Farmer Mac Total Loan Purchases, Guarantees Cross $1 Billion
November 30, 1999
The Federal Agricultural Mortgage Corporation (Farmer Mac) has completed two transactions that push total agricultural mortgage loan purchases and guarantees for 1999 beyond the $1 billion mark. The transactions are a swap and a long-term stand-by commitment to purchase qualified agricultural mortgage loans involving a combined principal of more than $250 million.
A swap transaction, completed in early October, involved about $103 million of qualified loans exchanged for Farmer Mac-guaranteed agricultural mortgage-backed securities by the Central Coast Federal Land Bank Association, Arroyo Grande, CA. The loan pool consisted of 130 qualified loans with an average loan size of $794,000 and a weighted average maturity of 235 months.
The stand-by commitment, completed in mid-November, involved about $155 million of qualified loans owned by the AgStar Agricultural Credit Association, Mankato, MN. The loan pool consisted of 2,103 qualified loans with an average loan size of $74,000 and a weighted average maturing of 177 months.
Henry D. Edelman, Farmer Mac's president and CEO, says the transactions enable the corporation to complete its first year with more than $1 billion in guaranteed volume. "In addition, we are pleased to note the growing acceptance of Farmer Mac's programs by Farm Credit System associations," he adds.
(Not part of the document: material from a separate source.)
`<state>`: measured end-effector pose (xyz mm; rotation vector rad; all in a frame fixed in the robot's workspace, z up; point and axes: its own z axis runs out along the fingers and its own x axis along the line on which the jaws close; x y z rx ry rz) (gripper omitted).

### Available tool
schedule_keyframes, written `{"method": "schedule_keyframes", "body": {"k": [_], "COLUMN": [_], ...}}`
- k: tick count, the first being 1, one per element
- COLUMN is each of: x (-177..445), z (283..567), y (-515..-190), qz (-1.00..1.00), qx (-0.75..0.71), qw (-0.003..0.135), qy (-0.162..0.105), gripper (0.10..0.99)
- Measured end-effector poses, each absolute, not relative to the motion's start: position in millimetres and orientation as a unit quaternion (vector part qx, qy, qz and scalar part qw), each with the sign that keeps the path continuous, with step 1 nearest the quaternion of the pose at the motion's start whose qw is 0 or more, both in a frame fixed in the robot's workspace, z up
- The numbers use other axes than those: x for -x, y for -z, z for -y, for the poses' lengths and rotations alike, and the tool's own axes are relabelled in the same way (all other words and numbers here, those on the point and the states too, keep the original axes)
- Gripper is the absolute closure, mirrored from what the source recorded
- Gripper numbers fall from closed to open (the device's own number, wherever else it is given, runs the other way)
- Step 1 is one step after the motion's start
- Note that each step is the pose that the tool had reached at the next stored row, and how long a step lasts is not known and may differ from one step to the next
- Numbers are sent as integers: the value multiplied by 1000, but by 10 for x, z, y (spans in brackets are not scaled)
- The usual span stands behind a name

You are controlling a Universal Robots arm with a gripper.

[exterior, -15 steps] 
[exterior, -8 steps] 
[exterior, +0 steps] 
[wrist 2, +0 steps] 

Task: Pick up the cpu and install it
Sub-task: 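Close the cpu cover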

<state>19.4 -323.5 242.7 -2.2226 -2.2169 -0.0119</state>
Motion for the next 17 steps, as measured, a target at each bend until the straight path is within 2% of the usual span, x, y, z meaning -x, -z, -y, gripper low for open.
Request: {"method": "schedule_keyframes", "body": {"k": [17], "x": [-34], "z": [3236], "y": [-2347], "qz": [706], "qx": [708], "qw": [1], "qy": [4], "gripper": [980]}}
A long-term stand-by commitment is a swap-like transaction involving the identification of a specific pool of qualified agricultural mortgage loans that Farmer Mac commits to purchase under specified circumstances over the life of the loans. The seller enters into a mandatory sale-purchase contract with Farmer Mac and agrees to pay an annual commitment fee over the life of the mortgages, about equal to Farmer Mac's guarantee fee in other transactions.
The seller retains ownership of and acts as the servicer for the pooled mortgages. The seller benefits from the transaction because Farmer Mac's unconditional commitment to purchase the loans eliminates the seller's credit risk and qualifies the mortgages for more favorable regulatory capital treatment, even though they remain in the seller's loan portfolio.